Winners in the first stage include:
- SignShare, an open-source digital platform developed by Gallaudet University's Visual Language and Visual Learning center, that lets users create and share signed stories and resources uploaded to a digital library. The same platform also provides information, such as tutorials, research on literacy development for deaf children (92 percent of whom are born to hearing families), templates, lesson plans and classroom worksheets.
- A Sign Language Option for KitKit School, developed by Enuma in partnership with the Center for Early Intervention on Deafness, will add sign language functionality to KitKit School, a tablet-based early learning program that helps kids learn literacy and math skills independently. The project will also create a sign documenting app to help communities in Tanzania and Kenya record and incorporate local sign languages into their school curriculum.
- Señas de Sentido ("meaningful signs"), undertaken by Manos Unidas and the National Deaf Association of Nicaragua, encompasses three components: an interactive, community-led body of Nicaraguan Sign Language (NSL) signs and their relation to Spanish words; an app for smartphones and tablets designed to simplify learning and use of NSL; and a literacy outreach program focused on children and their families living in rural areas of Nicaragua who lack access to special education.
- World Around You, developed by the National Technical Institute for the Deaf at the Rochester Institute of Technology in partnership with the Philippine Federation of the Deaf and De La Salle-College of Saint Benilde in Manila, will collect local sign languages and create an open-content digital library of folktales offered in an interactive bilingual format integrating local signed and written languages. These digital libraries will be viewable from any web browser, can be hosted locally on Linux-based computers and mobile devices, and can be remixed by people (including children) with simple text and video editing tools.
- Studio KSL, to be implemented in Kenya by nonprofit eKitabu, will be a production studio where Kenyan Sign Language (KSL) and its regional differences will be documented. The output will include a visual glossary and KSL videos using deaf actors for integration into accessible books to be distributed across the country.
Melissa Malzkuhn, creative director for Gallaudet University's Motion Light Lab, introduces her team's entry, SignShare, in a video produced for the Sign On For Literacy grand challenge.
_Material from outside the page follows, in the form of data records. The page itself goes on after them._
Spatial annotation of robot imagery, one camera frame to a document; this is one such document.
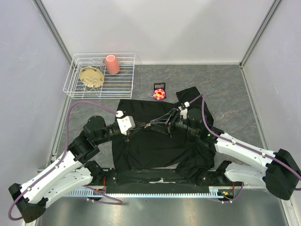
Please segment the pink white flower brooch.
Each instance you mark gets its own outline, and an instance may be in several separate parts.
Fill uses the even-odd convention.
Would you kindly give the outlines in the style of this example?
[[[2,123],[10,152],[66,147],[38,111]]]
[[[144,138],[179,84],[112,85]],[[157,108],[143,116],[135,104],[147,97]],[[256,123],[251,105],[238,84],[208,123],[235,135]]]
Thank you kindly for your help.
[[[153,94],[148,94],[148,97],[156,100],[163,100],[166,98],[166,92],[163,89],[156,89],[154,90]]]

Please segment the black t-shirt garment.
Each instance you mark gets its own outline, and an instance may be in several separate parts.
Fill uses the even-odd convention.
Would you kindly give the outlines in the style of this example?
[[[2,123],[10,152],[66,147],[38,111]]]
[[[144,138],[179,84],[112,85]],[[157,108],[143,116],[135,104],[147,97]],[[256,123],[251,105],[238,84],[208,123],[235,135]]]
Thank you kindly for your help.
[[[196,87],[176,93],[177,103],[122,99],[117,107],[133,117],[136,122],[148,123],[181,103],[193,101],[192,108],[201,108],[202,98]],[[118,138],[112,142],[114,166],[118,171],[161,168],[177,164],[176,172],[195,181],[214,167],[215,148],[201,144],[181,131],[172,136],[142,128],[126,141]]]

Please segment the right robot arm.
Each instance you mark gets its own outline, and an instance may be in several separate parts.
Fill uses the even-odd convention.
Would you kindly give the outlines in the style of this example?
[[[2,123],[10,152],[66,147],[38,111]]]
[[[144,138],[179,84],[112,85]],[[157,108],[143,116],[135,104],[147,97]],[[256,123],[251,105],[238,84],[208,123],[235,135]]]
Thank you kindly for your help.
[[[221,170],[215,174],[216,182],[220,185],[227,185],[231,181],[264,186],[275,197],[289,200],[301,179],[301,170],[288,151],[259,148],[209,127],[203,110],[192,108],[180,111],[174,108],[151,120],[148,126],[169,136],[175,131],[183,132],[204,148],[232,156],[244,163],[222,163]]]

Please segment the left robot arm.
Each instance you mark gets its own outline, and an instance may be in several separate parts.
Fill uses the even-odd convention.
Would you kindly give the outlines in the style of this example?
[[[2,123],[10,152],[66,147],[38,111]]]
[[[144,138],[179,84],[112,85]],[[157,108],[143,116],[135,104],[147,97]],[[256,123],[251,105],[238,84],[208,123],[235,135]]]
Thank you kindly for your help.
[[[46,209],[68,192],[88,184],[99,185],[103,181],[103,170],[92,161],[100,144],[132,135],[143,122],[117,112],[116,121],[106,125],[101,116],[93,116],[83,126],[63,153],[34,178],[23,184],[14,183],[9,187],[14,202],[8,211],[11,220],[31,223]],[[21,216],[12,217],[12,209],[17,207]]]

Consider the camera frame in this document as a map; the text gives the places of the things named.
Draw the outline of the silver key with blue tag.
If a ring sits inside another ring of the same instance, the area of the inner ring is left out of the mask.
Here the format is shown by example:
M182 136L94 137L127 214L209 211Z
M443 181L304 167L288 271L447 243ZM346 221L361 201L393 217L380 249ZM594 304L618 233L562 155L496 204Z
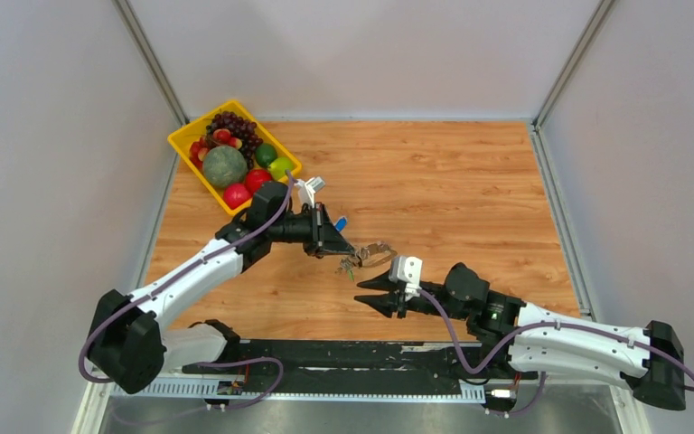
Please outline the silver key with blue tag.
M345 216L343 216L337 220L337 222L334 224L334 227L338 232L341 232L344 230L344 228L346 227L347 224L348 224L348 219Z

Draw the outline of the silver keyring bunch with keys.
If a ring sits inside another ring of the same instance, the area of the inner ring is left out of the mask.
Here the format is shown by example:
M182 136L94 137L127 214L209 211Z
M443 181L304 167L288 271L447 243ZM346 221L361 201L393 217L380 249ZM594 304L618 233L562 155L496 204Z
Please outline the silver keyring bunch with keys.
M354 280L356 269L370 269L392 261L398 253L386 241L376 241L358 248L354 253L342 258L335 271L337 275L347 275Z

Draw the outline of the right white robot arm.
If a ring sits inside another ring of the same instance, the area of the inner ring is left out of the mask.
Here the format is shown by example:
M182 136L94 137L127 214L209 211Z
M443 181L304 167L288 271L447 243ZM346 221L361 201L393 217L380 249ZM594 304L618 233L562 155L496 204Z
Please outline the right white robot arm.
M362 281L360 288L370 292L355 299L385 317L439 316L448 329L455 320L464 322L483 346L480 361L461 361L468 373L585 377L628 390L655 408L686 409L688 369L671 325L657 320L644 327L606 325L561 315L491 289L462 262L442 283L424 281L421 274L421 259L398 257L387 271Z

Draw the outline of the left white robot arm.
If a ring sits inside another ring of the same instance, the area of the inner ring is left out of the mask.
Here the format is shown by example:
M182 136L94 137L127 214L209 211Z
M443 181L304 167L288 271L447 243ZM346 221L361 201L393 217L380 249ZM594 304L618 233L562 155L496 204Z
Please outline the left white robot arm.
M160 373L207 363L232 373L240 361L230 330L217 321L173 330L184 310L220 284L240 276L275 243L299 243L310 257L350 257L356 249L331 222L322 203L290 206L296 183L264 183L250 206L223 226L193 257L150 285L98 301L79 370L90 382L113 382L127 393L147 387Z

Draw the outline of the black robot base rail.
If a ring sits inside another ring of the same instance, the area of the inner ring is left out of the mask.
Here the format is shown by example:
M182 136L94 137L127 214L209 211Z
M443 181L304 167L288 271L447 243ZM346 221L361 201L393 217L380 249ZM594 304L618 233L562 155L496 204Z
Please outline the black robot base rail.
M278 374L279 393L447 395L469 382L506 384L515 372L492 362L480 373L464 370L451 343L328 340L242 340L222 363L253 360L249 368L224 368L262 392Z

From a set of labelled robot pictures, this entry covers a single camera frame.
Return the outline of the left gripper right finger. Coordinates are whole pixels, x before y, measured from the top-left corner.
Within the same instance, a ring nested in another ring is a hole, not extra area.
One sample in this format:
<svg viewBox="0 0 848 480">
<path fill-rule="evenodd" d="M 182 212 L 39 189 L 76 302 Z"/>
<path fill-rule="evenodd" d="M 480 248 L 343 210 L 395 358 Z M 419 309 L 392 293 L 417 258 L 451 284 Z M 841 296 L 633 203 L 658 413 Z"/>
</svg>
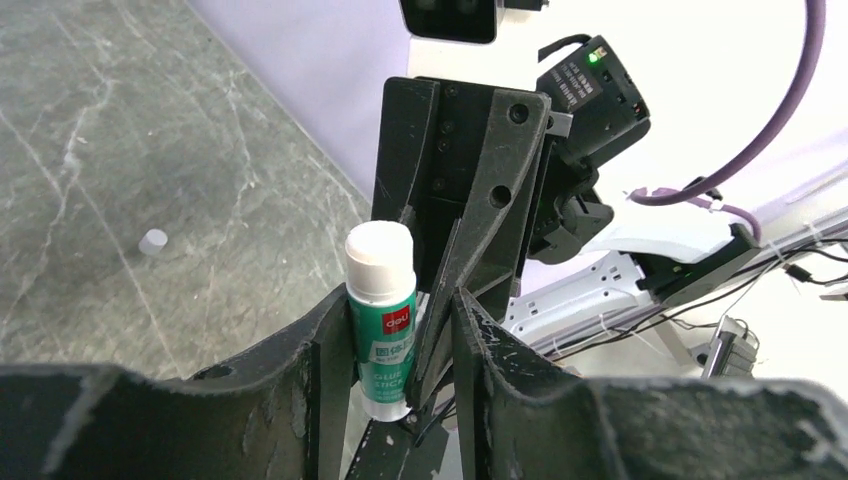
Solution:
<svg viewBox="0 0 848 480">
<path fill-rule="evenodd" d="M 452 300 L 467 479 L 843 479 L 847 408 L 803 381 L 575 376 Z"/>
</svg>

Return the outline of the green white glue stick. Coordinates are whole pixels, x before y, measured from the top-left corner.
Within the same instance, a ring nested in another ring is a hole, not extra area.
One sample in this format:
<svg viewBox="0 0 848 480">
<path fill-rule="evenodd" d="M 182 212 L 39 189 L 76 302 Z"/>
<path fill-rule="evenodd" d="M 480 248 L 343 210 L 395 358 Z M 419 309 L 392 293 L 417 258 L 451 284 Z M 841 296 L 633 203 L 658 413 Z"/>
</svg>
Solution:
<svg viewBox="0 0 848 480">
<path fill-rule="evenodd" d="M 344 251 L 363 409 L 376 421 L 396 422 L 411 411 L 405 385 L 415 357 L 413 238 L 400 223 L 368 221 L 349 232 Z"/>
</svg>

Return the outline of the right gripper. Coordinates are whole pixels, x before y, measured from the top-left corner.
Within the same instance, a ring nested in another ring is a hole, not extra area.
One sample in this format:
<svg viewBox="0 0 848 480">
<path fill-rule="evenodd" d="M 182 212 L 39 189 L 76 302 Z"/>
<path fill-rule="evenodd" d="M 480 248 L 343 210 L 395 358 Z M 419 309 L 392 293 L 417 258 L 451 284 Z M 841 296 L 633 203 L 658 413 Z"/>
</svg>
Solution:
<svg viewBox="0 0 848 480">
<path fill-rule="evenodd" d="M 452 364 L 456 289 L 503 309 L 527 261 L 561 264 L 593 237 L 578 207 L 592 195 L 596 147 L 596 111 L 551 87 L 386 80 L 371 218 L 410 228 L 417 288 L 429 292 L 411 407 L 430 400 Z"/>
</svg>

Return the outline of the white glue stick cap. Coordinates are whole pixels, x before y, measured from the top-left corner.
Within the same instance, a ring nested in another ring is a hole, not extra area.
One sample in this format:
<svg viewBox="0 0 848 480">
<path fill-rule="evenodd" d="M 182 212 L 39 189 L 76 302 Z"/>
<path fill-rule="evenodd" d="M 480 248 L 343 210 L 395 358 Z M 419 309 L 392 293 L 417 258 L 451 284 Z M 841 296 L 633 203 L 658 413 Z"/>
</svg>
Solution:
<svg viewBox="0 0 848 480">
<path fill-rule="evenodd" d="M 149 229 L 140 238 L 137 246 L 138 250 L 147 256 L 158 255 L 168 244 L 169 237 L 166 232 L 161 229 Z"/>
</svg>

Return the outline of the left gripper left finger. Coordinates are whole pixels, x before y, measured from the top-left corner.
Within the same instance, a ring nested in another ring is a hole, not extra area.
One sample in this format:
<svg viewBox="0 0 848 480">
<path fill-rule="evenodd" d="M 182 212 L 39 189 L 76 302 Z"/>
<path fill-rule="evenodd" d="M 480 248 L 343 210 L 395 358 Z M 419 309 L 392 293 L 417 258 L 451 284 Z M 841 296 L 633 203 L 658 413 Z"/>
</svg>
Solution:
<svg viewBox="0 0 848 480">
<path fill-rule="evenodd" d="M 5 479 L 335 479 L 353 382 L 347 294 L 193 377 L 1 369 Z"/>
</svg>

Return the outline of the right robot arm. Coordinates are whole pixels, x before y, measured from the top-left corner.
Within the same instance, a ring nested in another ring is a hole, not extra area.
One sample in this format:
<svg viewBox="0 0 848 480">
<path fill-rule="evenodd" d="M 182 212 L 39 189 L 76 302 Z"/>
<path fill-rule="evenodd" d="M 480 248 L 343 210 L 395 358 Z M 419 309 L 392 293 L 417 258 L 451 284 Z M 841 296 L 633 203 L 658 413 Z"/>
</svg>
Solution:
<svg viewBox="0 0 848 480">
<path fill-rule="evenodd" d="M 760 250 L 755 220 L 714 189 L 690 197 L 636 189 L 614 210 L 601 167 L 641 140 L 650 112 L 601 36 L 542 48 L 567 57 L 531 91 L 428 77 L 383 87 L 371 216 L 411 232 L 417 289 L 429 304 L 406 376 L 392 386 L 421 407 L 452 362 L 450 309 L 464 288 L 529 344 L 553 349 L 565 319 L 645 303 L 677 306 L 730 278 Z"/>
</svg>

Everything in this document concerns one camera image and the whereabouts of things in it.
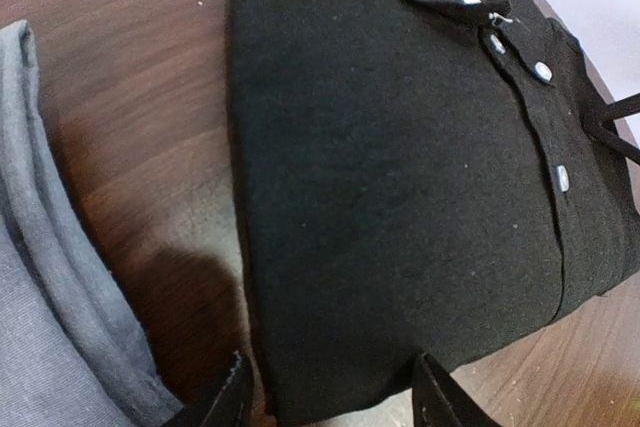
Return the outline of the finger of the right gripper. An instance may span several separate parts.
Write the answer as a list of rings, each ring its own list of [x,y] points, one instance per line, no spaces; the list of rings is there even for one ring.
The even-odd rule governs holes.
[[[638,115],[639,112],[640,94],[635,94],[600,108],[598,110],[598,124],[603,125],[605,122]]]
[[[639,148],[624,140],[611,121],[596,123],[592,127],[592,136],[616,153],[626,157],[634,164],[640,164]]]

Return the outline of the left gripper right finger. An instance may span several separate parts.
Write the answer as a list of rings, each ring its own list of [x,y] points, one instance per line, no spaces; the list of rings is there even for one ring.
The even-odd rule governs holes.
[[[500,427],[429,354],[420,354],[412,377],[415,427]]]

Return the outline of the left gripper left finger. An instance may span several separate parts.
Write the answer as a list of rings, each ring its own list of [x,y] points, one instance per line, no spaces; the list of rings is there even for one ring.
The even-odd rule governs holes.
[[[234,353],[226,370],[164,427],[247,427],[251,422],[254,376],[251,361]]]

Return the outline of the grey cloth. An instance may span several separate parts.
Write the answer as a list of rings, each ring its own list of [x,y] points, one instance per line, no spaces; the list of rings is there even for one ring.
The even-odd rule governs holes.
[[[85,234],[39,112],[29,24],[1,31],[1,422],[159,426],[182,405]]]

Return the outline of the black long sleeve shirt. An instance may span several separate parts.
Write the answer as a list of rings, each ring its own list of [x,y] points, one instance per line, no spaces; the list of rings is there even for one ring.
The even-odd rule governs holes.
[[[301,426],[412,391],[635,274],[632,161],[534,0],[231,0],[263,379]]]

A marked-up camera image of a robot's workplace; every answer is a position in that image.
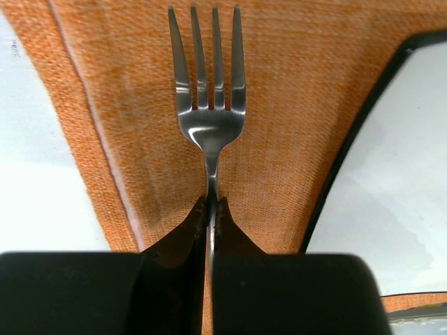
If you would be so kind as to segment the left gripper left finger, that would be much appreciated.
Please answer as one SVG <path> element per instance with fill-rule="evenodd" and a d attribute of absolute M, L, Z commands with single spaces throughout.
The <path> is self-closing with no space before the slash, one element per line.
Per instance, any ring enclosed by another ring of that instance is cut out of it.
<path fill-rule="evenodd" d="M 1 255 L 2 334 L 199 334 L 204 198 L 140 253 Z"/>

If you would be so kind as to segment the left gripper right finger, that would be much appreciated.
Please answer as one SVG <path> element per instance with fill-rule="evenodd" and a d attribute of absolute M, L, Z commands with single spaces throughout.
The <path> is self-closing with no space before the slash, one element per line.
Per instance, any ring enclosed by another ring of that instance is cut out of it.
<path fill-rule="evenodd" d="M 349 254 L 267 254 L 217 209 L 215 334 L 390 334 L 374 277 Z"/>

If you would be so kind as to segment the white square plate black rim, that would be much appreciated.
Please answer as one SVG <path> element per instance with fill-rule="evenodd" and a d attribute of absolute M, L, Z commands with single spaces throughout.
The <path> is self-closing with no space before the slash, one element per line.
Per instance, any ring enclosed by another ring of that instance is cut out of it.
<path fill-rule="evenodd" d="M 383 296 L 446 291 L 446 31 L 407 38 L 355 117 L 302 253 L 362 258 Z"/>

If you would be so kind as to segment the silver fork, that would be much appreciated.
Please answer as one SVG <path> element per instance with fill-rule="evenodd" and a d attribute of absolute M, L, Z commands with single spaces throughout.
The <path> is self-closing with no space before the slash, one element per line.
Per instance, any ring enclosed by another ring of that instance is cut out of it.
<path fill-rule="evenodd" d="M 207 70 L 196 7 L 191 7 L 191 27 L 196 66 L 195 93 L 191 91 L 184 46 L 173 7 L 168 8 L 168 21 L 173 51 L 175 99 L 179 128 L 185 138 L 194 143 L 204 155 L 208 211 L 205 264 L 208 269 L 212 269 L 216 249 L 217 207 L 219 203 L 219 154 L 241 136 L 247 111 L 241 11 L 240 6 L 234 7 L 229 107 L 225 106 L 224 65 L 218 8 L 215 6 L 212 9 L 213 106 L 210 106 L 208 101 Z"/>

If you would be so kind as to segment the orange cloth placemat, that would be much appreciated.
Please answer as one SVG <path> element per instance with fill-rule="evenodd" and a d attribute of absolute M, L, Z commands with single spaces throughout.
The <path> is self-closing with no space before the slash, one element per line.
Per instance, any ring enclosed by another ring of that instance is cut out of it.
<path fill-rule="evenodd" d="M 2 334 L 389 334 L 308 254 L 349 147 L 445 1 L 2 1 L 109 253 L 1 256 Z"/>

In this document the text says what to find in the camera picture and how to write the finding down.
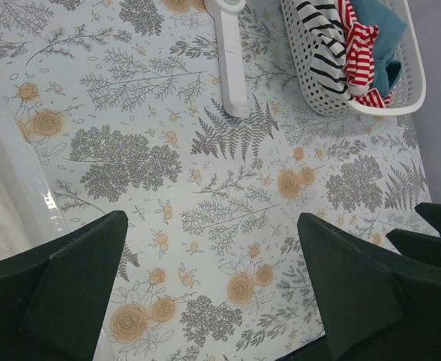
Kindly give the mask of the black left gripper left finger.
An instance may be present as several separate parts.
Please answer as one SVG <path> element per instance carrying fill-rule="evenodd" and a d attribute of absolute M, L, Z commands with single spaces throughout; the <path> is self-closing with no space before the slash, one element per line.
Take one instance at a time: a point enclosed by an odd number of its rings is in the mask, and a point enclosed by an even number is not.
<path fill-rule="evenodd" d="M 112 211 L 0 261 L 0 360 L 92 360 L 128 217 Z"/>

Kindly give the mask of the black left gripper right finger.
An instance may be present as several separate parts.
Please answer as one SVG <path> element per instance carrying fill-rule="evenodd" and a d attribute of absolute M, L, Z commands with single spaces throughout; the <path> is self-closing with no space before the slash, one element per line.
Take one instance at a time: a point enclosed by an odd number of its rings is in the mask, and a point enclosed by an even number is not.
<path fill-rule="evenodd" d="M 441 360 L 441 268 L 310 213 L 297 222 L 325 334 L 309 360 Z"/>

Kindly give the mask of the teal blue tank top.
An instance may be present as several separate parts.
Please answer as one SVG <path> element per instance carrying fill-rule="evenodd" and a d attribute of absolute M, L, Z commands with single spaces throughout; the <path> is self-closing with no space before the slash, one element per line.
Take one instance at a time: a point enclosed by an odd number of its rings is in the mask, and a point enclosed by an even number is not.
<path fill-rule="evenodd" d="M 380 1 L 351 1 L 351 5 L 361 24 L 378 27 L 379 33 L 372 51 L 375 63 L 373 86 L 385 98 L 400 78 L 402 64 L 395 58 L 395 50 L 407 25 Z"/>

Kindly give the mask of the white basket on left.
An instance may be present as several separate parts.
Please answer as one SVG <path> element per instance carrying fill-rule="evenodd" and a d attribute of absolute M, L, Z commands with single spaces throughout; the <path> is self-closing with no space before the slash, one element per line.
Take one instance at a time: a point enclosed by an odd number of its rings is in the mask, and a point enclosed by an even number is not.
<path fill-rule="evenodd" d="M 0 260 L 67 233 L 37 154 L 0 99 Z"/>

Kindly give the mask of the white perforated laundry basket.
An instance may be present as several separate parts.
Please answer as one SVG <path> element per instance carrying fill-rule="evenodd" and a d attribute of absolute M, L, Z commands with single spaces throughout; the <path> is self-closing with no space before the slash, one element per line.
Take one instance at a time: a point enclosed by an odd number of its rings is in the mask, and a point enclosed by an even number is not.
<path fill-rule="evenodd" d="M 303 98 L 326 116 L 417 111 L 426 80 L 406 1 L 283 1 Z"/>

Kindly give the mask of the red white striped shirt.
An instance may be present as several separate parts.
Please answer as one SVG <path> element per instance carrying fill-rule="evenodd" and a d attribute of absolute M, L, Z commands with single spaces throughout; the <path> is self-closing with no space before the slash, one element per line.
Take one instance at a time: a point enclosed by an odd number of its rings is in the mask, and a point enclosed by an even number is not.
<path fill-rule="evenodd" d="M 350 1 L 335 1 L 345 34 L 346 60 L 344 72 L 348 90 L 358 103 L 371 108 L 386 108 L 391 96 L 382 98 L 372 87 L 375 77 L 373 46 L 379 33 L 377 26 L 365 26 L 356 17 Z"/>

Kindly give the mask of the floral patterned table mat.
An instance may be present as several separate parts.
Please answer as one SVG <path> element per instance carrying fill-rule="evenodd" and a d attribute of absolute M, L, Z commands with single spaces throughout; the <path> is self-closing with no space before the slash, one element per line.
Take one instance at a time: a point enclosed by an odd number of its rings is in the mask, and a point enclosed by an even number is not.
<path fill-rule="evenodd" d="M 274 360 L 321 336 L 302 212 L 385 248 L 432 233 L 412 119 L 314 113 L 281 2 L 247 2 L 239 28 L 237 120 L 201 1 L 0 1 L 0 99 L 65 222 L 129 219 L 115 360 Z"/>

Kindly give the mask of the black white striped shirt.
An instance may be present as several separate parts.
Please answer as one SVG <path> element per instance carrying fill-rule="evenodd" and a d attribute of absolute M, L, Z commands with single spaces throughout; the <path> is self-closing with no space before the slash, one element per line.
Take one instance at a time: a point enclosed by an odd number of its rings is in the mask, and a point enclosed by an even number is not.
<path fill-rule="evenodd" d="M 330 96 L 349 100 L 345 36 L 335 2 L 296 1 L 295 8 L 305 30 L 316 41 L 309 66 L 312 77 Z"/>

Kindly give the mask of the white clothes rack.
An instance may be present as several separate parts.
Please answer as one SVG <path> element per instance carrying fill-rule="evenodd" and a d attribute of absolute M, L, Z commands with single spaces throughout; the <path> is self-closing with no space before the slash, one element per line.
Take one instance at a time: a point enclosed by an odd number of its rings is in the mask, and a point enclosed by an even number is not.
<path fill-rule="evenodd" d="M 205 0 L 205 7 L 214 20 L 224 109 L 237 118 L 246 118 L 251 111 L 239 31 L 239 14 L 245 4 L 245 0 Z"/>
"The innovations sourced through the Sign On For Literacy prize harness the creativity of the global community to develop technology-based solutions that can improve literacy and learning outcomes for the 32 million children around the world who are deaf, hard of hearing or deaf-blind," said Colin Allen, president of the World Federation of the Deaf, in a prepared statement. "Only two percent of these children receive instruction in sign language, severely limiting their access to language and isolating them from society and opportunity over the course of their lives."
Deaf education has a "critical gap" in which "millions of deaf children around the world" have no access to literacy, added Deborah Backus, World Vision's acting project director for the challenge initiative. "The innovations sourced by the Sign On For Literacy prize will help fill this gap and ensure that deaf children have access to literacy and education, a fundamental human right."
These solutions will undergo two more phases of review and prototype refinement with the potential to win additional funding.
The program is being supported by World Federation of the Deaf, the Nyle DiMarco Foundation and Deaf Child Worldwide.